Daily searches, simple Q&A, and writing or image generation remain free. The paid standard, enhanced, and premium versions are powered by the latest Doubao 2.1 Pro large model, focusing on office task modes with Agent capabilities.
With explicit user authorization, the paid version of Doubao can directly operate local computers and browsers. For example, by simply providing a stack of materials, it can automatically open the Xiaohongshu (Little Red Book) webpage, handling copywriting, layout, and image placement for a one-click publication process.
This is ByteDance's intended outcome: ordinary users continue to provide basic traffic in the free pool, while high-frequency, high-consumption users who truly replace manual labor are singled out and priced separately, leveraging office needs to tap into the wallets of government, enterprises, and white-collar workers.
Final Thoughts
In this race, if DeepSeek were to compete with Doubao in delivering cheesy pickup lines or having virtual avatars that act coquettishly, it would undoubtedly lose, as ByteDance's traffic pool and pan-entertainment ecosystem are unparalleled.
Therefore, DeepSeek positions itself as an "open-source, hardcore, and ultra-cost-effective" foundation, leveraging its low inference costs and impressive coding and mathematical abilities to become the "dream solution" for global developers and enterprise clients.
Meanwhile, Doubao has shed the grand narrative of Artificial General Intelligence (AGI). It not only possesses the most socially and emotionally attuned free consumer traffic on the internet but also, with the launch of Doubao 2.1 Pro's office task mode this summer, begins to pursue ROI from commercial and complex productivity applications.

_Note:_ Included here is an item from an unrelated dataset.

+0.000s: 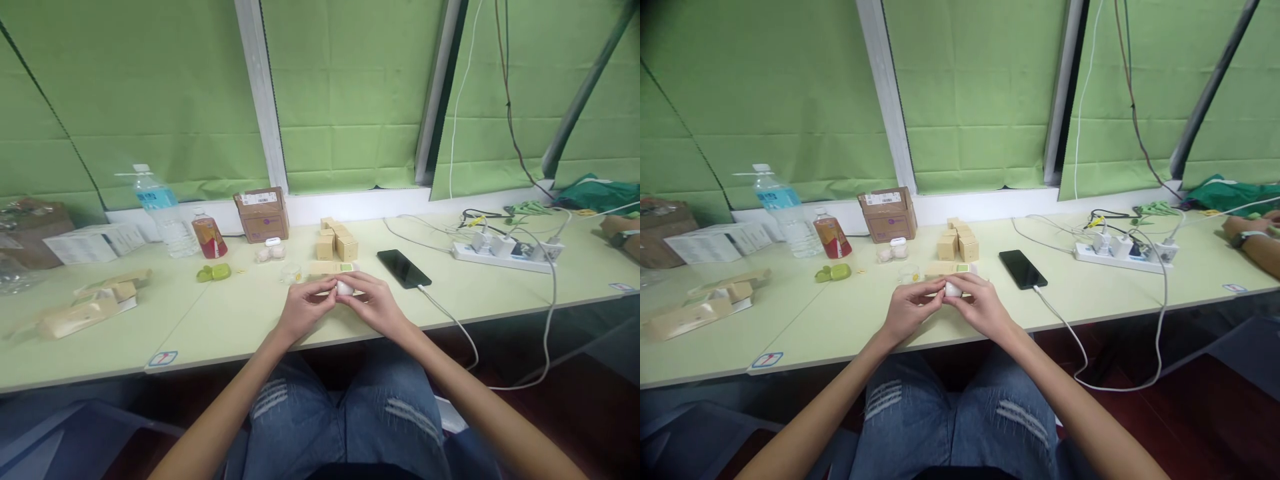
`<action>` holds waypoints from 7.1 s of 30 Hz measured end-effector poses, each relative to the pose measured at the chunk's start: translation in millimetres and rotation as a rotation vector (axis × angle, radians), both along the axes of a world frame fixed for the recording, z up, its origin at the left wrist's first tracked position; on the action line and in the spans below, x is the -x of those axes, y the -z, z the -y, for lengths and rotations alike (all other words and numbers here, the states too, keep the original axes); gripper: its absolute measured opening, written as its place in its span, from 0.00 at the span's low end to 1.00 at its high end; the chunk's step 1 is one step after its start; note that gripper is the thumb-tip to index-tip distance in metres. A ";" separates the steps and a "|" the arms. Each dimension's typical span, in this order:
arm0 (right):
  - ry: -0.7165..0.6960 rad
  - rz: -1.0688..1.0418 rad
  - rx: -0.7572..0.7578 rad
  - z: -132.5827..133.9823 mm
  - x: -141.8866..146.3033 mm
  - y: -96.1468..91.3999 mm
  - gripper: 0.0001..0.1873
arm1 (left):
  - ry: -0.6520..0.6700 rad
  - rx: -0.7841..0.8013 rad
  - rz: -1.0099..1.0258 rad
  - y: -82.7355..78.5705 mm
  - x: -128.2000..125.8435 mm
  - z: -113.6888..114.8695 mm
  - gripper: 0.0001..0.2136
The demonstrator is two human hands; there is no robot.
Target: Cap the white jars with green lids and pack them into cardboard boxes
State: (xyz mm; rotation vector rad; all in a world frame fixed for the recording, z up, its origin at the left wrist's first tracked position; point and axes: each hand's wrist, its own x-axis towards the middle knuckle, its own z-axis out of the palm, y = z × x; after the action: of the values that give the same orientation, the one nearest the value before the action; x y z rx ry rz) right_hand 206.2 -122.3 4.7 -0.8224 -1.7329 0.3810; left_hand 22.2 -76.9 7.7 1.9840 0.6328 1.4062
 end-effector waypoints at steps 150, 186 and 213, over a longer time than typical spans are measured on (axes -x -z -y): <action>0.132 0.488 -0.075 -13.2 2.5 18.9 0.18 | -0.402 0.122 -0.159 4.4 59.6 -103.4 0.17; 0.433 0.317 0.132 -17.3 -5.4 15.6 0.12 | -0.112 0.024 -0.572 -8.1 61.8 -17.7 0.14; 0.009 0.351 -0.112 -21.9 -20.2 10.9 0.15 | -0.054 -0.148 -0.594 -16.8 16.9 -34.1 0.27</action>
State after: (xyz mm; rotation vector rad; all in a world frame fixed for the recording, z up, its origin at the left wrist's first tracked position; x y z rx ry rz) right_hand 226.3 -100.4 -6.2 -0.8523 -2.0538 0.1356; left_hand 5.2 -42.8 24.5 2.5416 0.8589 0.8974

Future AI large models will either become "productivity infrastructure" like DeepSeek, emphasizing absolute efficiency, open-source accessibility, and low costs, akin to water and electricity, or they will transform into "ecosystem ATMs" like Doubao, deeply understanding human weaknesses and providing comprehensive office automation execution and emotional comfort.
At this crossroads, there is no middle ground. The pricing button pressed by Doubao today marks the end of the cost-blind, reckless spending AI fantasy, as the era of cold, rational commercialization gradually sets in.